Depuis ce bureau, pas de vue à couper le souffle, il donne sur un petit jardin d'un quartier de Montreuil entouré de quelques barres d'immeubles. Sur la bibliothèque, des figures de son univers. Notamment une représentation du fameux daim blanc, presque un personnage de "Tiens ferme ta couronne" allégorie de la vérité forcée de fuir dans les bois. C'est ici une photo d'un daim en or qui appartenait à Pierre Bergé.  "Je n'ai pas eu les moyens de l'acheter lors d'une vente aux enchères alors j'ai écrit un livre".  A côté, une photo de Georges Bataille, parmi les auteurs qui lui ont donné envie d'écrire. Sur le bureau, deux petites statuettes de déesses indonésienne et une représentation de Diane. Toujours la présence du féminin, dont il aime s'entourer, comme il l'explique, traumatisé par sa plongée malgré lui dans le monde viriliste du Prytanée à l'adolescence.  Yannick HaenelLorsqu'il émerge de l'écriture de ses livres, à 7 heures du matin, il prépare le petit déjeuner pour sa femme et sa fille, qu'il emmène à l'école avant de se coucher. Il doit nous quitter d'ailleurs à 16h30 pour aller chercher sa fille. Mais avant, la visite se poursuit par le reste de la bibliothèque installée... dans le garage par manque de place. Il y a entreposé, toujours en entassement, les livres qu'il lit moins. On peut y trouver notamment « Les particules élémentaires » de Houellebecq. Entretien avec celui qui est un peu un anti-Houellebecq dans son rapport lumineux à la création.

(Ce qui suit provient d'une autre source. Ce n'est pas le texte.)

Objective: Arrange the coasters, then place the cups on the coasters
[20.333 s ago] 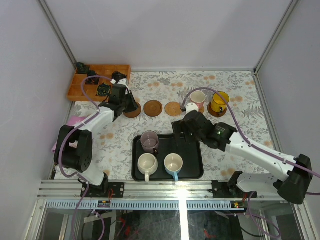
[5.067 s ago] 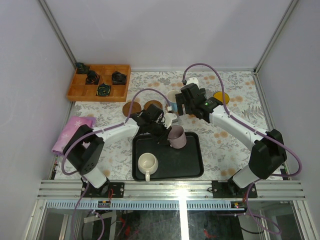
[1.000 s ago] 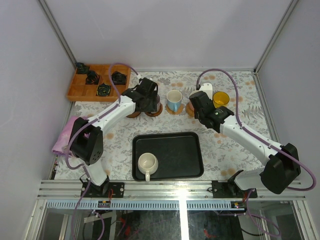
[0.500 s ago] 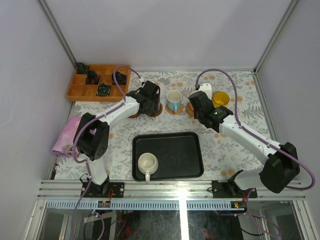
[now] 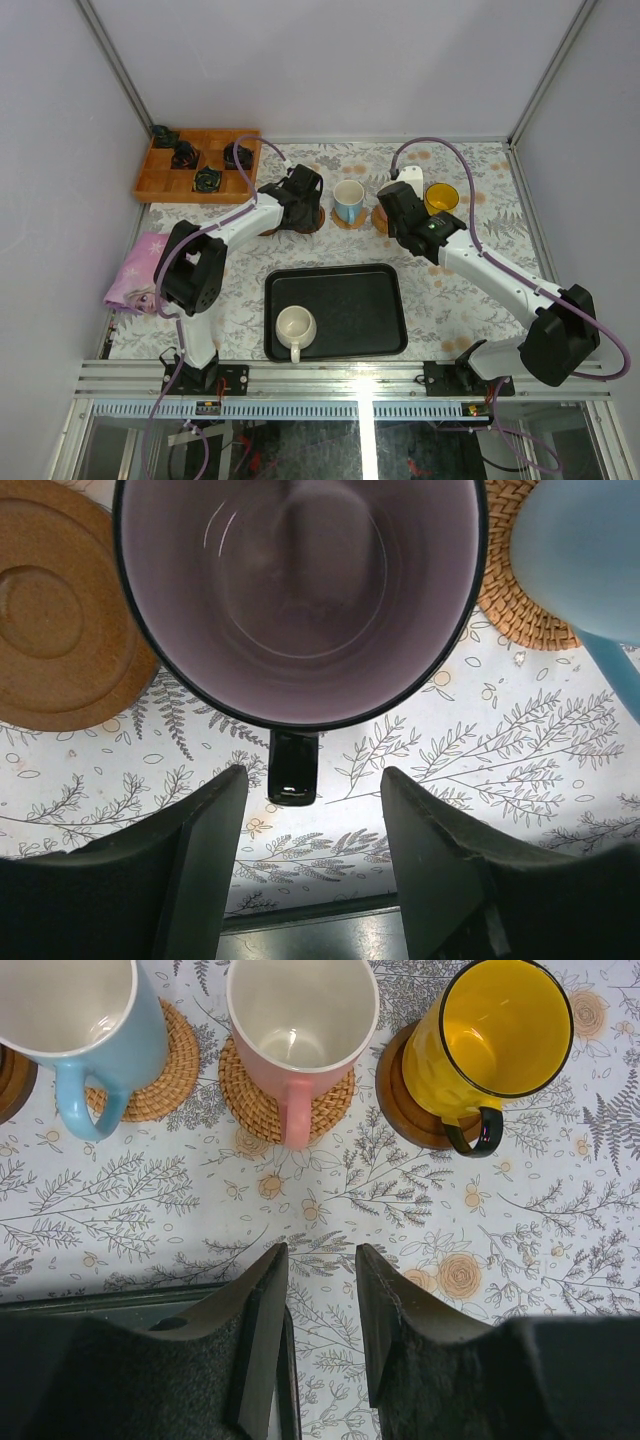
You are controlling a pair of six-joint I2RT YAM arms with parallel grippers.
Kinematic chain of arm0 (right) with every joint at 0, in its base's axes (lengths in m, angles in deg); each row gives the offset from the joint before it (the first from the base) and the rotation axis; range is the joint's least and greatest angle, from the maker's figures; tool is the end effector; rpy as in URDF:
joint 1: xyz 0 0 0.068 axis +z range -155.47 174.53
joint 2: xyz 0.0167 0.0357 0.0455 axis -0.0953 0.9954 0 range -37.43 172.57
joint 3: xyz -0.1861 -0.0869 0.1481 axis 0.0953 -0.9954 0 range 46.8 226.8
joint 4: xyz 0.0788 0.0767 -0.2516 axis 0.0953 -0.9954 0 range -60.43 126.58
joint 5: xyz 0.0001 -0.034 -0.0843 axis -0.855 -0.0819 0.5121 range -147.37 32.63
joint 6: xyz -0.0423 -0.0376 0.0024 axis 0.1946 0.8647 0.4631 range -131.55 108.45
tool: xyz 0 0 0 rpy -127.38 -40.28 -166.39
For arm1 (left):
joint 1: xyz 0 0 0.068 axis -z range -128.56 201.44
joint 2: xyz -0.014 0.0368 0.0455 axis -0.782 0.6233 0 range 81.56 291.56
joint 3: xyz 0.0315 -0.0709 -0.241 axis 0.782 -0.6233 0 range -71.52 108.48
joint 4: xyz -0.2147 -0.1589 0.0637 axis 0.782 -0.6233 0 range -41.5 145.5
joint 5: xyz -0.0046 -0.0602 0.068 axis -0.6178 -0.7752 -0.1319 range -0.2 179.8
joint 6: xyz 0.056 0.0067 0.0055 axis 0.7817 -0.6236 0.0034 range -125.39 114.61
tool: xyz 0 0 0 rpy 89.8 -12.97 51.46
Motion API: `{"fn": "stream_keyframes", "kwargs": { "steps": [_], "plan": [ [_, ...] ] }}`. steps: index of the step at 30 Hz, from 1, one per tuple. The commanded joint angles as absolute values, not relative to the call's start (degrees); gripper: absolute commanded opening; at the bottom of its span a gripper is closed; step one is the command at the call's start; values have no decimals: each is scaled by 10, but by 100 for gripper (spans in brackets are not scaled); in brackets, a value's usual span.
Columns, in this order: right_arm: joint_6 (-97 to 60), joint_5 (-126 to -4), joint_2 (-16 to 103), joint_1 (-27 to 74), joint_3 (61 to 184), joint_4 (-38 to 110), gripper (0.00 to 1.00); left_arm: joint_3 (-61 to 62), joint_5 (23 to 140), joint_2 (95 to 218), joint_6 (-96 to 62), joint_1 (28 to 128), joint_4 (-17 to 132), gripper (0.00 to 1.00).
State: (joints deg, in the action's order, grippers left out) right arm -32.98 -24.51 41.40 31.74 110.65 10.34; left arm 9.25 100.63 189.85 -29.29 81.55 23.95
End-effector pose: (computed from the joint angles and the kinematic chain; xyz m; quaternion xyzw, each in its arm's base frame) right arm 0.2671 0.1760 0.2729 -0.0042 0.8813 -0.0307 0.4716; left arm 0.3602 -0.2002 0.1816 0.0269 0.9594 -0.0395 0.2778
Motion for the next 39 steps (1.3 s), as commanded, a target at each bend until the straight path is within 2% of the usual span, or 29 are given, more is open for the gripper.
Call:
{"fn": "stream_keyframes", "kwargs": {
  "steps": [1,30,36,39],
  "plan": [
    [-325,-248,410,317,1135,119,40,111,993,1905,-284,813,278,56],
    [-323,-256,428,317,1145,121,40,114,957,1912,-291,814,285,56],
    [-323,-256,424,317,1143,121,40,101,972,1889,-290,813,273,63],
    [-323,-256,424,317,1141,121,40,99,974,1864,-287,813,260,71]
  ]
}}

Quelle est votre dernière émotion littéraire ?

Je suis en train de lire "une chose sérieuse", de Gaëlle Obiégly. Je peux dire que c'est l'écrivaine française contemporaine qui m'intéresse le plus. Elle écrit dans la langue des idiots, au sens de l'idiot de Dostoïevski, c'est-à-dire la langue des innocents. Son précédent roman, "Mon prochain", racontait la claustration d'une hôtesse d’accueil, enfermée dans les toilettes de son entreprise qui se mettant à écrire ses pensées sur du papier hygiénique. A partir de ce script farfelu, il y avait une sorte de discours, qui d'un « une âme simple » devenait shakespearien. « Une chose sérieuse » se passe à l'intérieur d'une secte.  On est dans un monde où l'humanité est déjà augmentée, le narrateur a un implant, ils ne sont plus du tout des humains, ils se comportent comme de doux givrés. J'aime les caractères étranges, ovniques de son écriture.

Mais vous soulignez plein de phrases dans ce livre !

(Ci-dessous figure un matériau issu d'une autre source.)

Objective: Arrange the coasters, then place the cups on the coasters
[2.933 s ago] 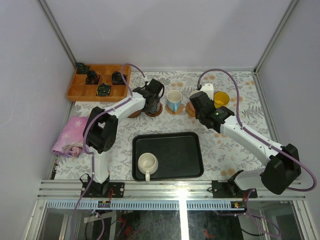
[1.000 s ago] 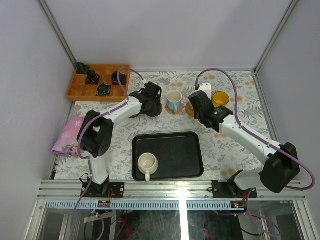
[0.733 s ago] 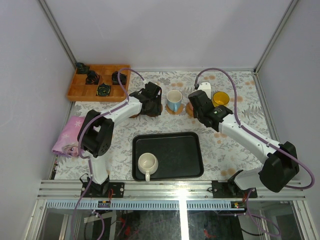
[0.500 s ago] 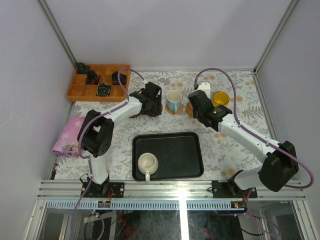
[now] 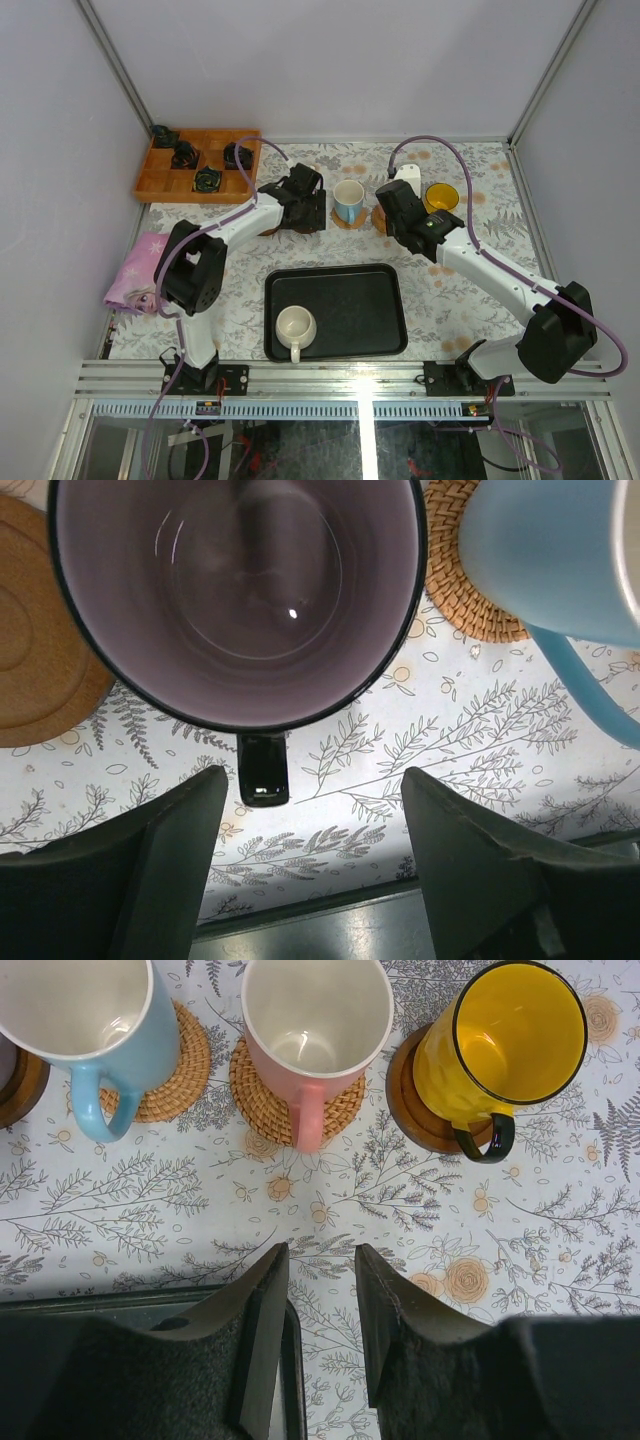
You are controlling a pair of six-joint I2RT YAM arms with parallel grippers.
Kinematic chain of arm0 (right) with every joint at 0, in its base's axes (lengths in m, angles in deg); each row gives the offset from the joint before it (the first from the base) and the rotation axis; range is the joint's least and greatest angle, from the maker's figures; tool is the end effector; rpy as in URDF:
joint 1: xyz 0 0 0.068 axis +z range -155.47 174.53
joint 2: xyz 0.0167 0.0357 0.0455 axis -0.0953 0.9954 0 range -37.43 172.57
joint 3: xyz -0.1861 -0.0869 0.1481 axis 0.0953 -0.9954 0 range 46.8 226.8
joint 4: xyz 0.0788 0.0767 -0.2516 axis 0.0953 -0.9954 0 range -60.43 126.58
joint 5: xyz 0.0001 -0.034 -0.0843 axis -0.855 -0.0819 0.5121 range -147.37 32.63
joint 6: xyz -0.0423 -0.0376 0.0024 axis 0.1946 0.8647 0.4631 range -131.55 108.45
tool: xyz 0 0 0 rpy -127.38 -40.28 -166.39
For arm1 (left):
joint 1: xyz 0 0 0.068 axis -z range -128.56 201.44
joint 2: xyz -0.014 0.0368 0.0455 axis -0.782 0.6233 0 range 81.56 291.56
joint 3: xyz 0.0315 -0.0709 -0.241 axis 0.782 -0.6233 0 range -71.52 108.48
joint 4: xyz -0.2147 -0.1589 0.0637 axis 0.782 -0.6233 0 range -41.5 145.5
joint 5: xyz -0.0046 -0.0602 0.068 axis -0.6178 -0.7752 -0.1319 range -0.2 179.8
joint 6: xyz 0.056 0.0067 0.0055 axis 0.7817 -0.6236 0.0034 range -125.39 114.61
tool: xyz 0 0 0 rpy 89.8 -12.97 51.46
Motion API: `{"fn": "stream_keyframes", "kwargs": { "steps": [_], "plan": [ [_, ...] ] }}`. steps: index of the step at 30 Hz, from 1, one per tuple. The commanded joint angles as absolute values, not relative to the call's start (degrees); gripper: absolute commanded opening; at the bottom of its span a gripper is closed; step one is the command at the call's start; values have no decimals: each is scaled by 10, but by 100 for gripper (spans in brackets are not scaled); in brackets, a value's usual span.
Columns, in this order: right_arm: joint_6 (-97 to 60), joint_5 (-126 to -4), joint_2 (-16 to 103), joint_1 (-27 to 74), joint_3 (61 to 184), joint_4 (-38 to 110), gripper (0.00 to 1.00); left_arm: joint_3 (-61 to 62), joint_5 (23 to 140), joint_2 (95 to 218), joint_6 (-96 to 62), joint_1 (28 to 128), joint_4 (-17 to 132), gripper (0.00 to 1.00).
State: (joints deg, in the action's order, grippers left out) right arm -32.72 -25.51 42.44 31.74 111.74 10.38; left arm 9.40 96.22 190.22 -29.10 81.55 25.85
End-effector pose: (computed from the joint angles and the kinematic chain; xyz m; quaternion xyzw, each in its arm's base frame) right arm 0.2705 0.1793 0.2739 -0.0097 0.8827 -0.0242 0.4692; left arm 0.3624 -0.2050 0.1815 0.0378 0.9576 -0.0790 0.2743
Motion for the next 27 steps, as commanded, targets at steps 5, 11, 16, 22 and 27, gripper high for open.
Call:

Oui, je les souligne, j'ai un rapport très dévorateur, dévorant aux livres. J'en lit dix en même temps, c'est effrayant. Je souligne beaucoup. J'ai besoin de constituer une sorte de stock. Et je le relis sans cesse, partout, non pas le livre entier, mais les phrases que j'ai souligné.  Il s'agit de petits pigments. Comme un peintre, je sais par exemple que dans tel livre de Nabokov, il y a une petite couleur lilas ou mauve que j'avais souligné et dont je peux me servir dans ma palette mentale. J'essaye de mobiliser des choses que j'ai lu, que je vais combiner.

"J'ai un rapport dévorant aux livres"

C'est-à-dire ? Comment cela fonctionne dans le processus de création ?

C'est une communauté d'effervescence. J'ai l'impression d'écrire avec tous les écrivains. C'est ma bibliothèque mentale, portative.  Une transfusion incessante :  lire, et faire basculer possiblement ce qu'on lit dans l'écriture.  Je suis pas du tout méthodique, je suis très sauvage. Parfois, je commence à écrire à la main sur le livre. Ma pages préférée pour écrire, c'est la dernière page du livre. Ça ne concerne pas forcément le livre lui-même, c'est un support. Un mot m'inspire, et c'est parti. J'écris même sur les Pléiades, je ne sacralise pas du tout mes livres.